Biosynthesized AgNP UV–visible spectroscopy

The UV–visible spectroscopy results using A. fumigatus DSM819 filtrate indicate the ability of A. fumigatus DSM819 to form AgNPs extracellulary through reduction of Ag+ to form the AgNPs. Figure 1 shows the UV–vis spectroscopy scan of AgNP formation, and this peak is due to the change of reaction mixture color to reddish brown as a result of AgNP formation and SPR excitation. The distinct and typical SPR band for AgNPs was obtained in the region of 410 nm as a result of AgNP formation, in comparison to controls using CFF or silver nitrate solution separately, where there is no reddish brown color development and subsequently no typical SPR band for AgNPs, demonstrating the absence of abiotic reduction of silver nitrate.
Fig. 1

UV–visible absorption spectrum of the biosynthesized AgNPs. The inset photo shows the change of reaction mixture color to reddish brown as a result of AgNP formation

Optimization of AgNP biosynthesis

Effect of CFF ratio on AgNP biosynthesis

Different reaction mixtures in a total volume of 5.0 ml including silver nitrate (1 mM) and diverse ratios from CFF of A. fumigatus DSM819 ranging between 10 and 60% (v/v) were tested. Results obtained indicate that the formation of AgNPs is directly proportional to the ratio of A. fumigatus DSM819 CFF, with maximum ability to biosynthesize AgNPs at ratio of 60% (v/v).
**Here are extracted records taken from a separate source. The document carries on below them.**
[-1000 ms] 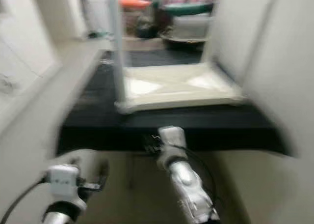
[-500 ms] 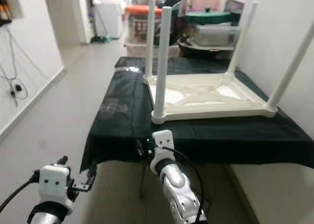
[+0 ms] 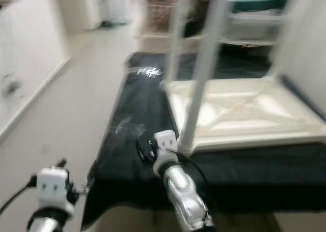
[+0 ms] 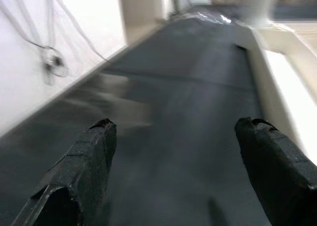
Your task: Building children table
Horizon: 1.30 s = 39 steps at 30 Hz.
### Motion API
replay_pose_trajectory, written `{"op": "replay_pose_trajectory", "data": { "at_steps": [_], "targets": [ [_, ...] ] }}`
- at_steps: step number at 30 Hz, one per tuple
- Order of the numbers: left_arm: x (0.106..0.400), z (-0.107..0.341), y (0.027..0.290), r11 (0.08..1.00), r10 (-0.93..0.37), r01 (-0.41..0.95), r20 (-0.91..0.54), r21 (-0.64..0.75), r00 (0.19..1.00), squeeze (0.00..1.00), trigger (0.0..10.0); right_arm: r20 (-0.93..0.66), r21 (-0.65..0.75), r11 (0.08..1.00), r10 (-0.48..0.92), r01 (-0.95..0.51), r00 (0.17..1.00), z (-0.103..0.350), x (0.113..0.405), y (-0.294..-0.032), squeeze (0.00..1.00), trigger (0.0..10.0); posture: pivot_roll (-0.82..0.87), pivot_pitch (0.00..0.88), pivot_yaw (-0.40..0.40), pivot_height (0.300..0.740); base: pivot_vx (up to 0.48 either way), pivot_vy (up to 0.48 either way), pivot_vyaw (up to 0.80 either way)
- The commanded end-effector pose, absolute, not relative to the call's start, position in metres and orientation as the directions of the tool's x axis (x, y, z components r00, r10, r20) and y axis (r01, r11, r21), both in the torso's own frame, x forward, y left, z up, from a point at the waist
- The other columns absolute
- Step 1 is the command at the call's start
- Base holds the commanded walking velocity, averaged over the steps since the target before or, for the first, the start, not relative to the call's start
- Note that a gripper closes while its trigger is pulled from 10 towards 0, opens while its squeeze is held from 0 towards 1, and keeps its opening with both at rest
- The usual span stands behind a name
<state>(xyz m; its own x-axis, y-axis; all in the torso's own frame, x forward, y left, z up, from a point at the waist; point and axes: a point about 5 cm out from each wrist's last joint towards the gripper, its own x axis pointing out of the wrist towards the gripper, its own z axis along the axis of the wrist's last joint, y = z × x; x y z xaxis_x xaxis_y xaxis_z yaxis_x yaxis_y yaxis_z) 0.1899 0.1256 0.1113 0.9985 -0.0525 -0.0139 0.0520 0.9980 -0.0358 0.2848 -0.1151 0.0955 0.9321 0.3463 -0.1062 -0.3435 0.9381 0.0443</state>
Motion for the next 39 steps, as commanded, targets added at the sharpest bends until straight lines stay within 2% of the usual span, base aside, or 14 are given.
{"op": "replay_pose_trajectory", "data": {
  "at_steps": [1,8,13,15,16,18,23,27,30,32,34,35,36,39],
  "targets": [
    [0.187,0.110,0.133,0.999,-0.024,0.024,-0.028,-0.031,0.999,0.00,10.0,-0.032,0.068,0.900,0.434,-0.431,0.900,0.108,0.284,-0.097,0.00,10.0,0.03,0.000,-0.035,0.740,0.000,0.000,0.00],
    [0.187,0.111,0.129,0.998,-0.053,0.052,-0.022,-0.028,0.998,0.00,10.0,0.050,0.078,0.785,0.612,-0.614,0.789,0.120,0.270,-0.074,0.00,10.0,0.03,0.000,-0.037,0.740,0.000,0.000,0.00],
    [0.186,0.110,0.128,0.998,-0.059,0.058,-0.030,-0.032,0.998,0.00,10.0,0.082,0.048,0.797,0.598,-0.603,0.797,0.128,0.270,-0.071,0.00,10.0,0.04,0.000,-0.041,0.740,0.000,0.000,0.00],
    [0.185,0.109,0.128,0.998,-0.055,0.053,-0.038,-0.037,0.998,0.00,10.0,0.126,0.045,0.903,0.420,-0.428,0.899,0.144,0.288,-0.082,0.00,10.0,0.03,0.000,-0.038,0.740,0.000,0.000,0.00],
    [0.185,0.109,0.128,0.998,-0.055,0.053,-0.038,-0.037,0.998,0.00,10.0,0.126,0.045,0.903,0.420,-0.428,0.899,0.144,0.288,-0.082,0.00,10.0,0.03,0.000,-0.038,0.740,0.000,0.000,0.00],
    [0.185,0.108,0.127,0.997,-0.060,0.058,-0.043,-0.041,0.997,0.00,10.0,0.177,0.068,0.950,0.288,-0.304,0.941,0.161,0.303,-0.088,0.00,10.0,0.03,0.000,-0.036,0.740,0.000,0.000,0.00],
    [0.184,0.106,0.127,0.997,-0.059,0.057,-0.053,-0.045,0.997,0.00,10.0,0.216,0.064,0.955,0.270,-0.289,0.938,0.182,0.315,-0.076,0.00,10.0,0.04,0.000,-0.035,0.740,0.000,0.000,0.00],
    [0.184,0.106,0.127,0.997,-0.059,0.056,-0.056,-0.045,0.997,0.00,10.0,0.243,-0.027,0.994,0.108,-0.104,0.964,0.193,0.326,-0.082,0.00,10.0,0.04,0.000,-0.035,0.740,0.000,0.000,0.00],
    [0.184,0.106,0.127,0.997,-0.059,0.057,-0.057,-0.045,0.997,0.00,10.0,0.246,-0.043,0.998,0.065,-0.056,0.967,0.194,0.328,-0.086,0.00,10.0,0.04,0.000,-0.035,0.740,0.000,0.000,0.00],
    [0.184,0.105,0.127,0.997,-0.060,0.057,-0.060,-0.046,0.996,0.00,10.0,0.243,-0.055,0.982,-0.164,0.183,0.956,0.193,0.330,-0.118,0.00,10.0,0.04,0.000,-0.040,0.740,0.000,0.000,0.00],
    [0.184,0.105,0.127,0.997,-0.060,0.057,-0.060,-0.046,0.996,0.00,10.0,0.243,-0.055,0.982,-0.164,0.183,0.956,0.193,0.330,-0.118,0.00,10.0,0.04,0.000,-0.040,0.740,0.000,0.000,0.00],
    [0.184,0.105,0.127,0.997,-0.061,0.058,-0.064,-0.046,0.996,0.00,10.0,0.227,-0.060,0.952,-0.281,0.301,0.932,0.190,0.328,-0.137,0.00,10.0,0.03,0.000,-0.033,0.740,0.000,0.000,0.00],
    [0.184,0.105,0.127,0.997,-0.061,0.058,-0.064,-0.046,0.996,0.00,10.0,0.227,-0.060,0.952,-0.281,0.301,0.932,0.190,0.328,-0.137,0.00,10.0,0.03,0.000,-0.033,0.740,0.000,0.000,0.00],
    [0.184,0.103,0.126,0.997,-0.069,0.066,-0.072,-0.047,0.995,0.00,10.0,0.181,-0.120,0.871,-0.453,0.476,0.873,0.179,0.318,-0.168,0.00,10.0,0.03,0.000,-0.027,0.740,0.000,0.000,0.00]
  ]
}}
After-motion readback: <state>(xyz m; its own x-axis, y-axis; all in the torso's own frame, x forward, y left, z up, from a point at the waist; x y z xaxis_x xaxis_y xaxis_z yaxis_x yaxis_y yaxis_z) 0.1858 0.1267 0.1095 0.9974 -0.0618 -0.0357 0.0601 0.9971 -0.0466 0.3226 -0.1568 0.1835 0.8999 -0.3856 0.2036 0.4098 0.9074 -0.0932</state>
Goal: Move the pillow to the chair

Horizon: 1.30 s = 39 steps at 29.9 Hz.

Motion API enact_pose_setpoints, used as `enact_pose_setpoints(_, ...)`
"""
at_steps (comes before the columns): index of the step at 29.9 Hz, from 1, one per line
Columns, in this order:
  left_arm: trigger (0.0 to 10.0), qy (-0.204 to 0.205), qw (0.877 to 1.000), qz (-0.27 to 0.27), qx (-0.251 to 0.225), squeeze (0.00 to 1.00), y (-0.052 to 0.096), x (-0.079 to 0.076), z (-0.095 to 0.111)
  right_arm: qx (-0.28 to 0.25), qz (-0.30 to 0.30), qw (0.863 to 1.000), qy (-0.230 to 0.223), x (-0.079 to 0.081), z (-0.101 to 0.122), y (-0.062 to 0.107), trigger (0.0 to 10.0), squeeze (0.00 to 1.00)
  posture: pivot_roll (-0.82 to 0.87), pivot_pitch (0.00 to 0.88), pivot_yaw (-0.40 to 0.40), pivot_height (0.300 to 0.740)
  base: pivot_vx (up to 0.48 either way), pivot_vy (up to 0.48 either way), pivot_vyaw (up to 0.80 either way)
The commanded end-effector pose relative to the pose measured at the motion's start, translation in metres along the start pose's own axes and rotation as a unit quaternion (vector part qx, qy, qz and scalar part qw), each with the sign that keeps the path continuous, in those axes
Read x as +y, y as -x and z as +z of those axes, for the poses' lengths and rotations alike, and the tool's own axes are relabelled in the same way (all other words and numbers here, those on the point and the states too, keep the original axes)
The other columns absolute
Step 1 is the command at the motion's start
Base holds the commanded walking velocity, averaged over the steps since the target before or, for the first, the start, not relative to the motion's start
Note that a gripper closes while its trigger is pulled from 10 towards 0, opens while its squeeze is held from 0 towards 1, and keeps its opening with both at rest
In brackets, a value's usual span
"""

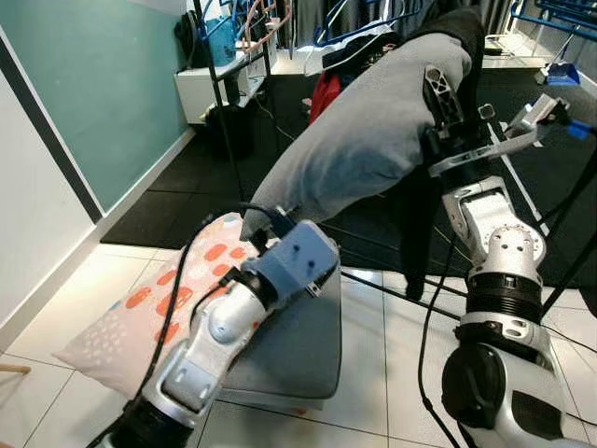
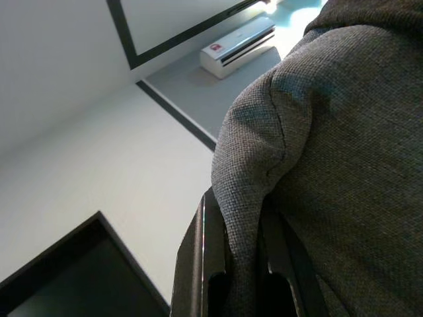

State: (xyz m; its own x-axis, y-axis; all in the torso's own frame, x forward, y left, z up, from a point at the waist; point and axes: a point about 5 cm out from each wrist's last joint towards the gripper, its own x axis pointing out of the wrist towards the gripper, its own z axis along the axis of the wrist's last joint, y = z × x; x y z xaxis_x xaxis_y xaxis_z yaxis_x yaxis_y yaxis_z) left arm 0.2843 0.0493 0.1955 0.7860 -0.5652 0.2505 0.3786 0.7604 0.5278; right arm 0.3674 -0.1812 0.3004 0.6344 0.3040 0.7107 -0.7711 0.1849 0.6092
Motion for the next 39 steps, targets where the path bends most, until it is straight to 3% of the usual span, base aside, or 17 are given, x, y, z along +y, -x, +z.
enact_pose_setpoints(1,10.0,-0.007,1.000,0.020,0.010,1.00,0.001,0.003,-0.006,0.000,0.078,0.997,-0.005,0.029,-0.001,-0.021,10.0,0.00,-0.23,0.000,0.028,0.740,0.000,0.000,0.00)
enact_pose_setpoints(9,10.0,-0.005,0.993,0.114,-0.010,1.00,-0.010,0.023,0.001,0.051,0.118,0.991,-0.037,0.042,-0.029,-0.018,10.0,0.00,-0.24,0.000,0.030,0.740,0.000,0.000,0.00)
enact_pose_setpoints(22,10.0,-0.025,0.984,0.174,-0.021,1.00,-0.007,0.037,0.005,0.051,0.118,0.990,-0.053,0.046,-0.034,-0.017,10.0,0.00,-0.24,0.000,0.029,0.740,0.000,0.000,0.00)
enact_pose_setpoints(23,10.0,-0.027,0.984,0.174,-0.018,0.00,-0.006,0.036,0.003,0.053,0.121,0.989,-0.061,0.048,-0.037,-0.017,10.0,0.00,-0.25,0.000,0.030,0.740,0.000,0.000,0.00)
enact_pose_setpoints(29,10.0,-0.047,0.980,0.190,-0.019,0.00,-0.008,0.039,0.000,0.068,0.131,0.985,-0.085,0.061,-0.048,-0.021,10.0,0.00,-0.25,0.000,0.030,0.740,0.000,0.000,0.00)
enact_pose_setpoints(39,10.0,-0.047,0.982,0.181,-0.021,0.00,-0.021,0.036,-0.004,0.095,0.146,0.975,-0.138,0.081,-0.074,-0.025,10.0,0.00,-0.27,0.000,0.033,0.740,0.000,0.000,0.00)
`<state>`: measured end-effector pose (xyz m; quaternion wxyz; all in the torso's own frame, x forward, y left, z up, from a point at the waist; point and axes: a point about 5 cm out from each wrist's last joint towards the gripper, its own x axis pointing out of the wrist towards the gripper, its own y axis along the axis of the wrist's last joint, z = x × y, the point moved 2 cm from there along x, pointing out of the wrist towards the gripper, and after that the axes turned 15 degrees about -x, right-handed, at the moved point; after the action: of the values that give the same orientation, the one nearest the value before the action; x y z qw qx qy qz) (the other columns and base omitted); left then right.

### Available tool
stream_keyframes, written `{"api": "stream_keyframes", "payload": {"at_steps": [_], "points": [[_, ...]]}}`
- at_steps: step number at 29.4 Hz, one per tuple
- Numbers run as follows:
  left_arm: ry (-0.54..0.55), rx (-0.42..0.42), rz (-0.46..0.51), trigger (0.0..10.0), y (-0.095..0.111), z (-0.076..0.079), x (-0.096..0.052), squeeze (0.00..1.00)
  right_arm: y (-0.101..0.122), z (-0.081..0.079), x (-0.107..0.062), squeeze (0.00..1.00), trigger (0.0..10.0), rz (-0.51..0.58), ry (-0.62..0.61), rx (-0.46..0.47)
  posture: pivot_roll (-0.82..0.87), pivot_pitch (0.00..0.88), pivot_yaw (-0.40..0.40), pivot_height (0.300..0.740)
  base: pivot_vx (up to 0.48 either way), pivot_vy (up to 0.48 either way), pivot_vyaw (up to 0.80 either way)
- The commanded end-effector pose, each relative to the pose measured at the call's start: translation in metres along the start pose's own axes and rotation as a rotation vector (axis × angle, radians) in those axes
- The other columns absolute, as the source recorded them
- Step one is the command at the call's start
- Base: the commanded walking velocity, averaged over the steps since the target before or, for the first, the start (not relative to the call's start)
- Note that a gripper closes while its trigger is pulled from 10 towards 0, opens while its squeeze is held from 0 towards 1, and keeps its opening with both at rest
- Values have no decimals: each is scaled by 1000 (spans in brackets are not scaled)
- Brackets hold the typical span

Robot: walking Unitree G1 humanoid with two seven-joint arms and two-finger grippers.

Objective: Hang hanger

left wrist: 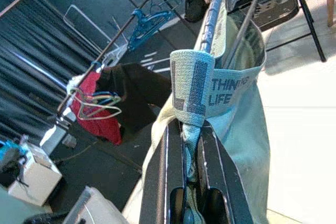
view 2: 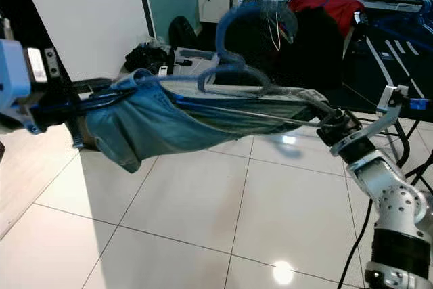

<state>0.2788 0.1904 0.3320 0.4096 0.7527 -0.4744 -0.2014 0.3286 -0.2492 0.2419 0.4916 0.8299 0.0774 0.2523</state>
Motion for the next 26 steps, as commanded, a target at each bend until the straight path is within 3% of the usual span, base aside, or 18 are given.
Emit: {"api": "stream_keyframes", "payload": {"at_steps": [1, 11, 13, 20, 26], "points": [[172, 26, -86, 10000, -1, -26, -35, 0, 10, 27, -24, 0, 0, 20, -141, -16, 15, 72, -40, 740, 0, 0, 0], [80, -44, -154, 10000, -10, -14, -49, 0, 15, 42, -40, 0, 0, 8, -195, -49, 20, 72, -39, 740, 0, 0, 0], [68, -133, -78, 10000, -3, -15, -59, 0, 16, 47, -48, 0, 0, 10, -214, -52, 20, 79, -36, 740, 0, 0, 0], [68, -128, -67, 10000, -2, -17, -62, 0, 15, 47, -50, 0, 0, 6, -214, -54, 17, 80, -32, 740, 0, 0, 0], [30, -83, -116, 10000, -5, -13, -55, 0, 17, 44, -48, 0, 0, 19, -197, -51, 17, 81, -28, 740, 0, 0, 0]]}}
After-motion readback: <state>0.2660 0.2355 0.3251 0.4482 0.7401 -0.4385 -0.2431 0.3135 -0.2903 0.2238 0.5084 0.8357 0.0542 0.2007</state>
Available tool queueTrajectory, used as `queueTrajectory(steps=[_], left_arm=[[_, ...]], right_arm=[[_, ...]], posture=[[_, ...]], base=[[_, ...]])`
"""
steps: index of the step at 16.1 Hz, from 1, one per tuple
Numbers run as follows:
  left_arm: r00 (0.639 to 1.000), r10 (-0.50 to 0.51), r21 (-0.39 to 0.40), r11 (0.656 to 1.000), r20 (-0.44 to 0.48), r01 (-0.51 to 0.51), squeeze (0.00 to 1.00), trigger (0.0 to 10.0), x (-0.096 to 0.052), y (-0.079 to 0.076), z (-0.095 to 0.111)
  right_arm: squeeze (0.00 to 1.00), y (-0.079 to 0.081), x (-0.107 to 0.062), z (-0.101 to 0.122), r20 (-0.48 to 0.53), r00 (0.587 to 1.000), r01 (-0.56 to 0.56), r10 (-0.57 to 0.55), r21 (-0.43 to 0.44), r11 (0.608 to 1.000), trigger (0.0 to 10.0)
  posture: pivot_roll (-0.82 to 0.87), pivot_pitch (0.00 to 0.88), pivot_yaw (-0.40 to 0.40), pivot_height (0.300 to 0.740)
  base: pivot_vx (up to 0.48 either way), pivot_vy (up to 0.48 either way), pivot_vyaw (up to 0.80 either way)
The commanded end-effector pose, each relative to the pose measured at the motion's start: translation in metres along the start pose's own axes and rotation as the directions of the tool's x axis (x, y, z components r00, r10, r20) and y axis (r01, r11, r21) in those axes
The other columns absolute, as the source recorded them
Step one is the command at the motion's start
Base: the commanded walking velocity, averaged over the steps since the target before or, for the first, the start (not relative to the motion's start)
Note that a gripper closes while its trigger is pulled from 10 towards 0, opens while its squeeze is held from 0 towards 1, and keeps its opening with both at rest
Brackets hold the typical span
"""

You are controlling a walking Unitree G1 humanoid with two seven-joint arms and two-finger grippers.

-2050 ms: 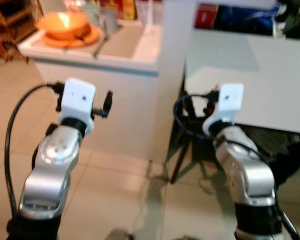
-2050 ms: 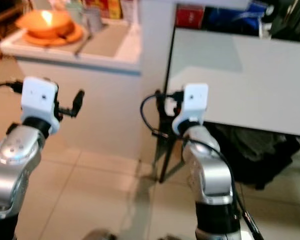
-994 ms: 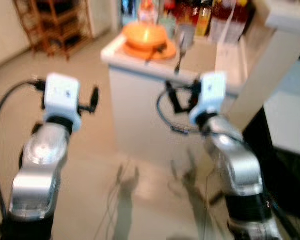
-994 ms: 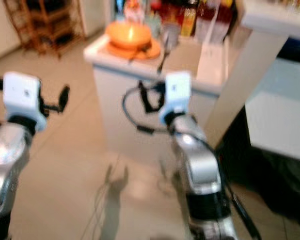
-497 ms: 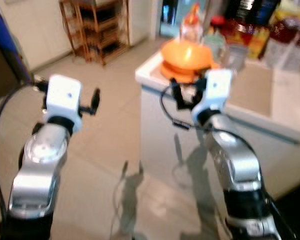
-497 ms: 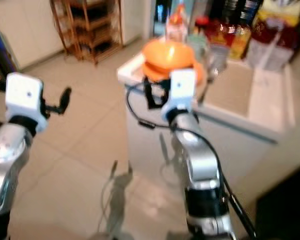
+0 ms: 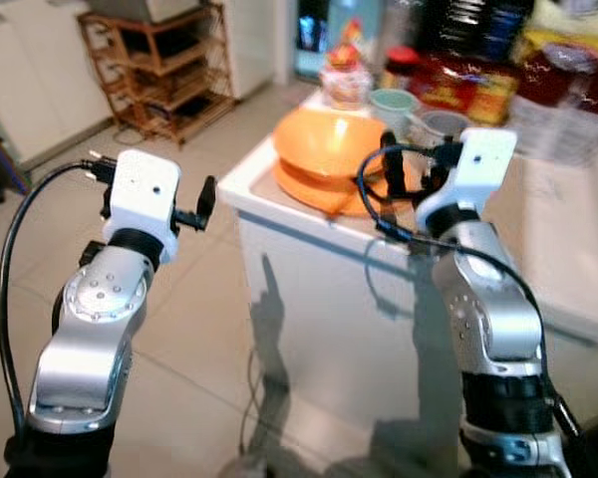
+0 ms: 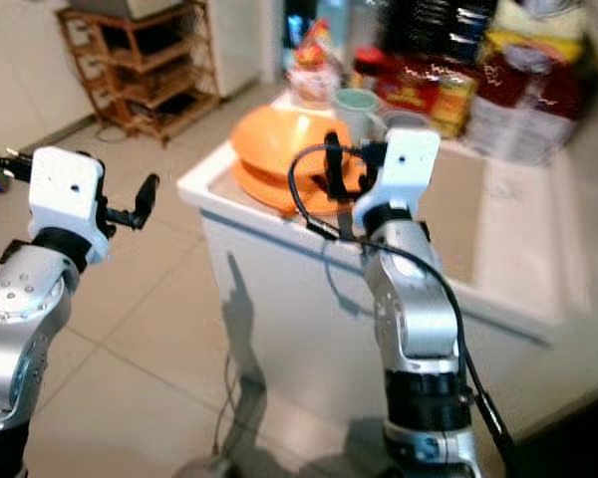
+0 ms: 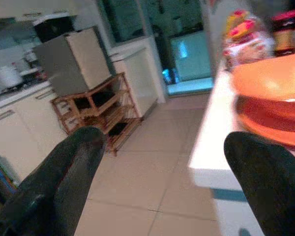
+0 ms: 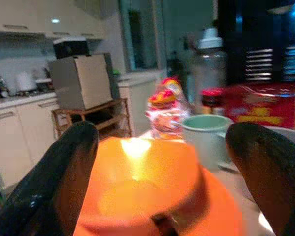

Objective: Setting the table

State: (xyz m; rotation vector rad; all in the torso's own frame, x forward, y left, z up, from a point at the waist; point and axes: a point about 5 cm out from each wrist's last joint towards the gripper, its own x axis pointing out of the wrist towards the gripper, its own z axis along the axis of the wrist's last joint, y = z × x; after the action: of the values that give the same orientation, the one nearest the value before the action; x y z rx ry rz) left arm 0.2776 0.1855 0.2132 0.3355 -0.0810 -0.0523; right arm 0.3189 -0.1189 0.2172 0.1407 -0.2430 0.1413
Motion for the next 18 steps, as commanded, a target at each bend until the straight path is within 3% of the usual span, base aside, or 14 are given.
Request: queueTrajectory(steps=[1, 4, 5, 10, 12, 13, 16, 17, 18], left_arm=[[0.999, -0.029, -0.001, 1.000, 0.045, 0.029, 0.00, 10.0, 0.000, -0.003, 0.008], [0.992, -0.078, 0.031, 0.997, 0.101, 0.075, 0.00, 10.0, -0.004, 0.001, 0.017], [0.990, -0.097, 0.017, 0.995, 0.107, 0.095, 0.00, 10.0, -0.005, 0.005, 0.020], [0.982, -0.163, 0.032, 0.986, 0.098, 0.161, 0.00, 10.0, -0.010, 0.004, 0.018], [0.965, -0.245, 0.027, 0.969, 0.090, 0.244, 0.00, 10.0, -0.013, -0.005, 0.018], [0.927, -0.366, 0.014, 0.930, 0.080, 0.366, 0.00, 10.0, -0.020, -0.018, 0.018], [0.912, -0.405, 0.012, 0.914, 0.067, 0.405, 0.00, 10.0, -0.022, -0.023, 0.017], [0.921, -0.387, 0.020, 0.922, 0.055, 0.386, 0.00, 10.0, -0.020, -0.021, 0.015], [0.925, -0.378, 0.026, 0.926, 0.049, 0.377, 0.00, 10.0, -0.019, -0.020, 0.015]], right_arm=[[0.00, -0.008, 0.001, 0.012, 0.048, 0.998, 0.038, -0.037, -0.003, 0.999, 10.0], [0.00, -0.011, 0.004, 0.007, -0.023, 0.997, 0.068, -0.068, -0.030, 0.997, 10.0], [1.00, -0.012, 0.006, 0.006, -0.039, 0.996, 0.080, -0.081, -0.029, 0.996, 10.0], [1.00, -0.017, 0.017, -0.004, -0.126, 0.985, 0.115, -0.122, -0.061, 0.991, 10.0], [1.00, -0.019, 0.030, -0.008, -0.166, 0.976, 0.131, -0.141, -0.070, 0.989, 10.0], [1.00, -0.016, 0.046, -0.015, -0.233, 0.963, 0.121, -0.138, -0.087, 0.989, 10.0], [1.00, -0.012, 0.057, -0.023, -0.287, 0.950, 0.097, -0.121, -0.097, 0.991, 10.0], [0.05, -0.009, 0.067, -0.031, -0.331, 0.938, 0.076, -0.097, -0.075, 0.994, 10.0], [0.00, -0.009, 0.073, -0.033, -0.340, 0.935, 0.075, -0.102, -0.091, 0.993, 10.0]], posture=[[0.13, 0.002, -0.015, 0.740], [0.13, 0.002, -0.015, 0.740], [0.13, 0.006, -0.016, 0.740], [0.13, 0.013, -0.018, 0.740], [0.13, 0.017, -0.015, 0.740], [0.14, 0.016, -0.013, 0.740], [0.14, 0.015, -0.014, 0.740], [0.14, 0.014, -0.015, 0.740], [0.15, 0.014, -0.016, 0.740]], base=[[0.000, 0.000, 0.00], [0.000, 0.000, 0.00], [0.000, 0.000, 0.00], [0.000, 0.000, 0.00], [0.000, 0.000, 0.00], [0.000, 0.000, 0.00], [0.000, 0.000, 0.00], [0.000, 0.000, 0.00], [0.000, 0.000, 0.00]])
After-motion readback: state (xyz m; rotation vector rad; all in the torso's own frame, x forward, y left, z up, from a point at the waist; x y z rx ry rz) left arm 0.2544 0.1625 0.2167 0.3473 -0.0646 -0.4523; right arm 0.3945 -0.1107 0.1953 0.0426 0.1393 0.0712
The ability of A. fumigatus DSM819 CFF to form AgNPs is gradually decreased by the decreasing of CFF ratio to give its lowest activity at a ratio of 10% (v/v) which were declared by the SPR scanning peaks that are illustrated in Fig. 2a.
Fig. 2

UV–visible absorption spectra of AgNP biosynthesis optimization at different: a CFF volumes, b pH values, c reaction time, and d silver nitrate concentrations

Effect of pH value on AgNP formation

The results obtained demonstrate the influencing effect of pH value on the biosynthesis of AgNPs by mediation of A. fumigatus DSM819 CFF. The optimum pH value for AgNP formation (the highest SPR peak intensity) was recorded at pH 10.0 after investigating different reaction mixtures adjusted at different pH values (Fig. 2b). It is worthy to mention that the capability of the produced enzyme and protein as reducing and stabilizing agents appeared in alkaline medium, and when the reaction was performed at pH values lower than 9.0, no SPR peak was obtained. While, the adjustment of reaction mixture pH value to be higher than 11.0, an immediate precipitate of silver was obtained that impede the formation of SPR peak and hence the possibility of activity recording.

Effect of reaction time

The effect of reaction time on AgNP formation was investigated by incubating the reaction mixtures under optimum conditions for different time intervals ranging between 10 and 120 min. The obtained results indicated that the characteristic color intensity is directly proportional to the incubation time until 90 min which is the optimum time required for the maximum AgNP formation (Fig. 2c). After that, the increase in time course affected the formation process negatively as indicated in the peak of 120 min incubation time. Figure 2c also declares that the silver ion reduction velocity was slow for the first incubation durations (10–20 min) which were observed as small peaks at the region of activity (430 nm). After that, an increase in peak intensity was recorded after longer time periods up to 90 min due to the increase in numbers of AgNPs, and then, the peak intensity starts to go down at 120 min. Here, in the current case, 90 min is the optimum time for AgNP formation which is due to the exceptional reducing potential of the A. fumigatus DSM819 CFF active components.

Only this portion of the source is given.